Out of this atmosphere of melodrama one emerged into the sombre, silent streets and went rather furtively home, feeling that there was something to be said for the Turks after all. But I need hardly say that no influential Greeks had a share in these proceedings: they were always on the side of moderation. One had been a fool to consort with fools.
Behind the lattices of the harems it was said that Enver Pasha's day was done. The new Sultan had thrown him out of the palace, neck and crop. There was to be an inquiry into the means by which he had acquired huge farms round Constantinople—farms which were supposed to be purchased from the proceeds of a corner in milk that had killed many children. The Custodians of the Harem (and in Turkey these tall flat-chested individuals have positions of great power; the Chief of the White Custodians, for instance, is one of the high dignitaries of the Empire, and ranks with a Lord Chamberlain) had long been intriguing against the Committee and especially against the German element with Enver at its head. . . . The Sultan was high in popular favour, and a dramatic suicide in the main street of Pera, which lifted a corner of the curtain hiding the unrest behind the scenes at the Imperial Palace, became a nine days' wonder, and gave rise to extraordinary rumours. A Turkish officer in full uniform had been seen running for dear life down the Grand Rue de Pera, pursued by policemen. The officer took refuge in the Turkish club, but he was refused asylum there. The policemen crowded into the entrance hall to arrest him, while the fugitive dashed upstairs to the card-room. Finding, however, that he could not avoid arrest, he threw himself out of the window, and was instantly killed on the pavement below. For some time, the corpse, dressed in the uniform of the Yildiz Guards, blocked the traffic of the city.
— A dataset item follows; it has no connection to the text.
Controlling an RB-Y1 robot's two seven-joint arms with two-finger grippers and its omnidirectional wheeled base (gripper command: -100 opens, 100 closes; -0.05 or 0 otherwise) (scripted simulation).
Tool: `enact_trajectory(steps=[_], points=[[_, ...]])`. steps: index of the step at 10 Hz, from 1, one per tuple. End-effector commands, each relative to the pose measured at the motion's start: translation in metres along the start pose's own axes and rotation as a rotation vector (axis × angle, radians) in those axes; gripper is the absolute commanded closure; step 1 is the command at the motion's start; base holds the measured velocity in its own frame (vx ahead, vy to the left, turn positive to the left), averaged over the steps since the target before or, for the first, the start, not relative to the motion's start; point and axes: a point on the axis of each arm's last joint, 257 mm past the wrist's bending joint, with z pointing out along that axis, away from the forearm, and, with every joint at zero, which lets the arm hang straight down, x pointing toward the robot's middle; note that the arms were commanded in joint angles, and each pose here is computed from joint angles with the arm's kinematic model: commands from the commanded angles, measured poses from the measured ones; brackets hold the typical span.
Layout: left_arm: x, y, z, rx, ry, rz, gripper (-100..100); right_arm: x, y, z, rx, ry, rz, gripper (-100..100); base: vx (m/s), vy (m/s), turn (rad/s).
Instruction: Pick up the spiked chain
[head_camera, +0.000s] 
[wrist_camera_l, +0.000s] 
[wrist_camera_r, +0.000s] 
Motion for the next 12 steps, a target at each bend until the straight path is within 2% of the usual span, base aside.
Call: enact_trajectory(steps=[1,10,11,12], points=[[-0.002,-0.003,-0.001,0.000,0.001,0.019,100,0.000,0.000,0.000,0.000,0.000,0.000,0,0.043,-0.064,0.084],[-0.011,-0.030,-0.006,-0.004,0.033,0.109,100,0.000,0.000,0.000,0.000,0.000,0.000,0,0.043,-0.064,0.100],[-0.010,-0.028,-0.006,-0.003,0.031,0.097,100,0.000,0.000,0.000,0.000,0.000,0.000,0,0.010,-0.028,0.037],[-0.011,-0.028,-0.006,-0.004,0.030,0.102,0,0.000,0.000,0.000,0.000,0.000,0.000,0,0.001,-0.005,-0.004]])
A few days later a British air-raid gave the Constantinopolitans something new to think about. It was a stifling night, and I was dozing and listening to the mosquitoes that buzzed round me, when their drone seemed to grow louder and louder. I lay quite still, thinking that another raid would be too good to be true. But presently there was no doubt about it. Invisible, but very audible, the British squadron was sailing overhead. I jumped up and at that moment the Turks put up their barrage. Bang! Boom! Whizz! Kk—kk—kk! All the little voices of civilisation were speaking.